> Problem
Going down the data below, set down exactly the line with "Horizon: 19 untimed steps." and each line after it through the line with "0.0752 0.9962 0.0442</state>"; no other lines.

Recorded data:
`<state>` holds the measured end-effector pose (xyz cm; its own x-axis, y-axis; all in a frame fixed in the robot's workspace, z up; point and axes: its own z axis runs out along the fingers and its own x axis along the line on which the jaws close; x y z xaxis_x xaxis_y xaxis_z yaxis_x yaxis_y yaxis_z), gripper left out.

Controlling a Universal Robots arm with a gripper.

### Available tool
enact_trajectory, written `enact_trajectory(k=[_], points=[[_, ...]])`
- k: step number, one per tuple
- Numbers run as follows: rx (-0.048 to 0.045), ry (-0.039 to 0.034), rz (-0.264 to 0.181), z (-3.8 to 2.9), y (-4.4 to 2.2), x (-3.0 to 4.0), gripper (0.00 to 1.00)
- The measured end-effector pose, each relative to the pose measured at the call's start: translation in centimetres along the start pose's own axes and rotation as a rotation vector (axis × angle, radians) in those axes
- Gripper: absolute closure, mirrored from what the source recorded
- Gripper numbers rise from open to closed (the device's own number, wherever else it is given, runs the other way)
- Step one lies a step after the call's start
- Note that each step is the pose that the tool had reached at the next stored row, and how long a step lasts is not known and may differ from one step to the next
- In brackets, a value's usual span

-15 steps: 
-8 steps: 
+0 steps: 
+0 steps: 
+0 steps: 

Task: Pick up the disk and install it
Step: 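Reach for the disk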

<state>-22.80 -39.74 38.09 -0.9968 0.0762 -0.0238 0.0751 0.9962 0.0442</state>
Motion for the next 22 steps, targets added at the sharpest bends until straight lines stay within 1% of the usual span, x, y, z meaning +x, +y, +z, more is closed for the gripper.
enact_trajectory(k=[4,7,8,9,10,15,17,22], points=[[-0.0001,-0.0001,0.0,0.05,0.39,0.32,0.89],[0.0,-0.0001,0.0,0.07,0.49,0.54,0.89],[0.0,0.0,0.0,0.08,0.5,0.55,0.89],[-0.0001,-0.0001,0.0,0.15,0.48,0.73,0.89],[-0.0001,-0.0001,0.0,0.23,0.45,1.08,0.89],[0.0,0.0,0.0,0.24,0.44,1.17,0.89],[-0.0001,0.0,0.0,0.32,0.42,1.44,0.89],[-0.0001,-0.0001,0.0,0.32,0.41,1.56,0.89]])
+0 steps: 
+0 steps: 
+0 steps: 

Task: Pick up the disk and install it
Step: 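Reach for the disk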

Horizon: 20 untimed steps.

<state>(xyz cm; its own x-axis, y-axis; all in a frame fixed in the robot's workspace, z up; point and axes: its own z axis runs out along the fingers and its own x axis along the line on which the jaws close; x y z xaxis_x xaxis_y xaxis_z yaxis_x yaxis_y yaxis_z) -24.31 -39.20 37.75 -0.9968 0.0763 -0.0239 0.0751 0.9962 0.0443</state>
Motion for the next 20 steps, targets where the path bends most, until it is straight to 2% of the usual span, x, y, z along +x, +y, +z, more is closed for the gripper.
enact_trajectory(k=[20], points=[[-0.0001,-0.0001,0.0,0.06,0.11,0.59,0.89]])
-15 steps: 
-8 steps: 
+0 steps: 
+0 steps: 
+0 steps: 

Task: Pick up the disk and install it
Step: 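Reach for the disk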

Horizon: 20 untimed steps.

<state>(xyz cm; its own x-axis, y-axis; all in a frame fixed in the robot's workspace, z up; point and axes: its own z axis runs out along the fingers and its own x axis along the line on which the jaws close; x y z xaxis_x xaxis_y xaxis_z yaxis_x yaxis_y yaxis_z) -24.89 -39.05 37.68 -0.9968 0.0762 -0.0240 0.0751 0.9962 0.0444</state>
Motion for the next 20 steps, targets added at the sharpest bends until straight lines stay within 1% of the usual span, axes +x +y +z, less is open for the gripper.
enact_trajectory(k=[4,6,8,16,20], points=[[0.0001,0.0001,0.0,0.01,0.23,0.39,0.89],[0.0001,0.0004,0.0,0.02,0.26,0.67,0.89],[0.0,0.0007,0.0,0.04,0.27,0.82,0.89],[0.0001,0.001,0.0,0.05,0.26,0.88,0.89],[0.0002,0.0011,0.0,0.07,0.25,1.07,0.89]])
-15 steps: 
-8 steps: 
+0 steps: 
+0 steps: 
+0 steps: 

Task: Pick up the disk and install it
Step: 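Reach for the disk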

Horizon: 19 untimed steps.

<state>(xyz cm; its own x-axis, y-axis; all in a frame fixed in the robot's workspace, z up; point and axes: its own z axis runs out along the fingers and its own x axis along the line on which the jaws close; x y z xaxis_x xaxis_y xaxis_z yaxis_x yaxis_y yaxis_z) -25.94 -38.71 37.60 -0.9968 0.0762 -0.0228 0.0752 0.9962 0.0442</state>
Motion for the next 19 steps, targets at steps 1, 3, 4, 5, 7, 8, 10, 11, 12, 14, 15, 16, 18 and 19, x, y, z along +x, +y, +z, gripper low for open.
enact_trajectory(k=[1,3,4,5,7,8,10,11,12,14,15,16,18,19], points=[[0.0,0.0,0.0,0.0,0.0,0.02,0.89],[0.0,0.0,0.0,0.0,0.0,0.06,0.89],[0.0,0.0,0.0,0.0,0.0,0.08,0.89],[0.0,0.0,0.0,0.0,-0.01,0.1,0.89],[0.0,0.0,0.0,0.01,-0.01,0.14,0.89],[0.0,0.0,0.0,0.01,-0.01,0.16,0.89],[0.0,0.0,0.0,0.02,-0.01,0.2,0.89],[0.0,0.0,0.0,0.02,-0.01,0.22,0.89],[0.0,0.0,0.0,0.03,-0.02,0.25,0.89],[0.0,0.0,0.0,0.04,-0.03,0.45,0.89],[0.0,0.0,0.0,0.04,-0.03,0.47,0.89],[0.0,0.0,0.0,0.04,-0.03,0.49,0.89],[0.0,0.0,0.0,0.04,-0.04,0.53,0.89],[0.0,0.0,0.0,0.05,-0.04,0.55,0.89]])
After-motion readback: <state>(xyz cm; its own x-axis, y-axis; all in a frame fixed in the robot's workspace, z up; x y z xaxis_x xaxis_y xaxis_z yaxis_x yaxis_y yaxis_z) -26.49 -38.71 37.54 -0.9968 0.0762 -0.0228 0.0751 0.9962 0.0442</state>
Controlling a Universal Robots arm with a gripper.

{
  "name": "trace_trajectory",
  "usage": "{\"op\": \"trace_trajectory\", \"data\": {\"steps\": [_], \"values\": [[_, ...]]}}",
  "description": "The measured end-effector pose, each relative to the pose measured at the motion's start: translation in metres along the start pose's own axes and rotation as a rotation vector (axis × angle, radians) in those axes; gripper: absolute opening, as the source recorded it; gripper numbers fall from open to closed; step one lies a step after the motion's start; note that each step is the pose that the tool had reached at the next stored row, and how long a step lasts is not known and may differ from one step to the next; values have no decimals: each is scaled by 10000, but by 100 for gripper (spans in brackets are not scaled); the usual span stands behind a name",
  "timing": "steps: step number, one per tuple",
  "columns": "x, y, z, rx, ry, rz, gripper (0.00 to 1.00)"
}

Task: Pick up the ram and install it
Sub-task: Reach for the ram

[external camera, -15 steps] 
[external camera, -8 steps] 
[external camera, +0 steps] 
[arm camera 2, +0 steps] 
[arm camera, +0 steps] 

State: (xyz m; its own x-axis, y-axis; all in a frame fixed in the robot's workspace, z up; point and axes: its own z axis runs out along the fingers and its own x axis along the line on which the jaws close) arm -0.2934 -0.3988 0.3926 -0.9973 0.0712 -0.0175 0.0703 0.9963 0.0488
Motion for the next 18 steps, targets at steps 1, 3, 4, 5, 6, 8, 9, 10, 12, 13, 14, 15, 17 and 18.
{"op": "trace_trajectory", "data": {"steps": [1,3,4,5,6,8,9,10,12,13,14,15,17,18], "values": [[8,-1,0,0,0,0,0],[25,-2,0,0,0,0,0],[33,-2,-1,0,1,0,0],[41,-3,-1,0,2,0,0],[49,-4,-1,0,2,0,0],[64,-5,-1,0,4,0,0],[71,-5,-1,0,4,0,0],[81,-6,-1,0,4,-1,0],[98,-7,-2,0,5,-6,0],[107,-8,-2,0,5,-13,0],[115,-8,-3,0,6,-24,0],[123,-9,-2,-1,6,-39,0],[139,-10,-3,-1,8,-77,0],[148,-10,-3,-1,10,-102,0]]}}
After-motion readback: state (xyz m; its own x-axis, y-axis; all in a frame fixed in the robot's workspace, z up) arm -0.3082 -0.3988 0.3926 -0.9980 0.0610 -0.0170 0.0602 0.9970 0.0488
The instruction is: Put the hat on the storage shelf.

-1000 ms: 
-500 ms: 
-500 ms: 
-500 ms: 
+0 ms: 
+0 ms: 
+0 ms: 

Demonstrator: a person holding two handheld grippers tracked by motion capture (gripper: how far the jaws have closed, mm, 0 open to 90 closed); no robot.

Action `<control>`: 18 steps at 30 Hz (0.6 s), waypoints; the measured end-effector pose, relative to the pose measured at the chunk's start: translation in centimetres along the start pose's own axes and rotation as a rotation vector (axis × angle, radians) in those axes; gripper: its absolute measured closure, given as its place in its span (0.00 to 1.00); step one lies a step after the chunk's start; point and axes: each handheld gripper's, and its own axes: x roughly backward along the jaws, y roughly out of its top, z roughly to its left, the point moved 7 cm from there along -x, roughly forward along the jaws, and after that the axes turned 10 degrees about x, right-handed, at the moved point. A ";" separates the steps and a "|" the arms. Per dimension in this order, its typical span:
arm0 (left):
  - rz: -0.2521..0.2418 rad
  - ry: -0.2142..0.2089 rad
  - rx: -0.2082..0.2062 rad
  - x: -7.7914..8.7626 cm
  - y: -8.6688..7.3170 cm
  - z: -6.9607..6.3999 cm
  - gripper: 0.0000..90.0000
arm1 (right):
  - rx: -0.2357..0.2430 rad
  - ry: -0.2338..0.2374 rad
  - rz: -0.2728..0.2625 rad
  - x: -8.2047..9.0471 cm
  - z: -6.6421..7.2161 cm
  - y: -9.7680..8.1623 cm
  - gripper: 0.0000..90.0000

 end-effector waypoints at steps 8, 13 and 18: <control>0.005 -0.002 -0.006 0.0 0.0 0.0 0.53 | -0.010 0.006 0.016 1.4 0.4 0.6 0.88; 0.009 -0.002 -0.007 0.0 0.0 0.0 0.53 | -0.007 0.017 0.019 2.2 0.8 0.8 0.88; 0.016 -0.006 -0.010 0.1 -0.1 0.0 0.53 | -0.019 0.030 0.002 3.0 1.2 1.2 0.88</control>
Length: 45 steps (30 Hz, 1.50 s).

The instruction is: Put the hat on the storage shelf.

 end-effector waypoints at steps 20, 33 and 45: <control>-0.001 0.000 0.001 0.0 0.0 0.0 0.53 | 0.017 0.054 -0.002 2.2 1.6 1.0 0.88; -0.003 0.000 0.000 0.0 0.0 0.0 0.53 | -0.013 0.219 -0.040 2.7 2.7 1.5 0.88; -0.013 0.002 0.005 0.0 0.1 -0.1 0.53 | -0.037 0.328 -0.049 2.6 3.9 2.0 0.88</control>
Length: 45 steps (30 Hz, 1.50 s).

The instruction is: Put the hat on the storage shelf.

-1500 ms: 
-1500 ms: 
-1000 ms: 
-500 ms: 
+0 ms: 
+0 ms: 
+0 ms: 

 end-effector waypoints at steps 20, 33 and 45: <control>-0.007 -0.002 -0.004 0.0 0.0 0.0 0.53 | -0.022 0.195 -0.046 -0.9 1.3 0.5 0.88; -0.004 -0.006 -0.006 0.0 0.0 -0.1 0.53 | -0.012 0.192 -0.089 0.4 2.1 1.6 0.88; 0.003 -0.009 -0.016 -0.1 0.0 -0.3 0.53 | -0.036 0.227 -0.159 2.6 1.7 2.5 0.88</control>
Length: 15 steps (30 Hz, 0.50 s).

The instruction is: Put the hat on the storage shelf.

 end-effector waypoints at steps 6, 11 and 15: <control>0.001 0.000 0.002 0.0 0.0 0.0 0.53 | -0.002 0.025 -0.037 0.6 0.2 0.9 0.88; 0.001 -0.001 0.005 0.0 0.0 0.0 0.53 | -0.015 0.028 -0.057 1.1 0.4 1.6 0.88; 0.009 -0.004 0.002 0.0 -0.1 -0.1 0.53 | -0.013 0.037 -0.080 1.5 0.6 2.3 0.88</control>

> Task result
Horizon: 19 untimed steps.

<state>(xyz cm; its own x-axis, y-axis; all in a frame fixed in the robot's workspace, z up; point and axes: its own z axis runs out along the fingers and its own x axis along the line on which the jaws close; x y z xaxis_x xaxis_y xaxis_z yaxis_x yaxis_y yaxis_z) -25.94 -38.71 37.60 -0.9968 0.0762 -0.0228 0.0752 0.9962 0.0442</state>

This output contains the complete answer.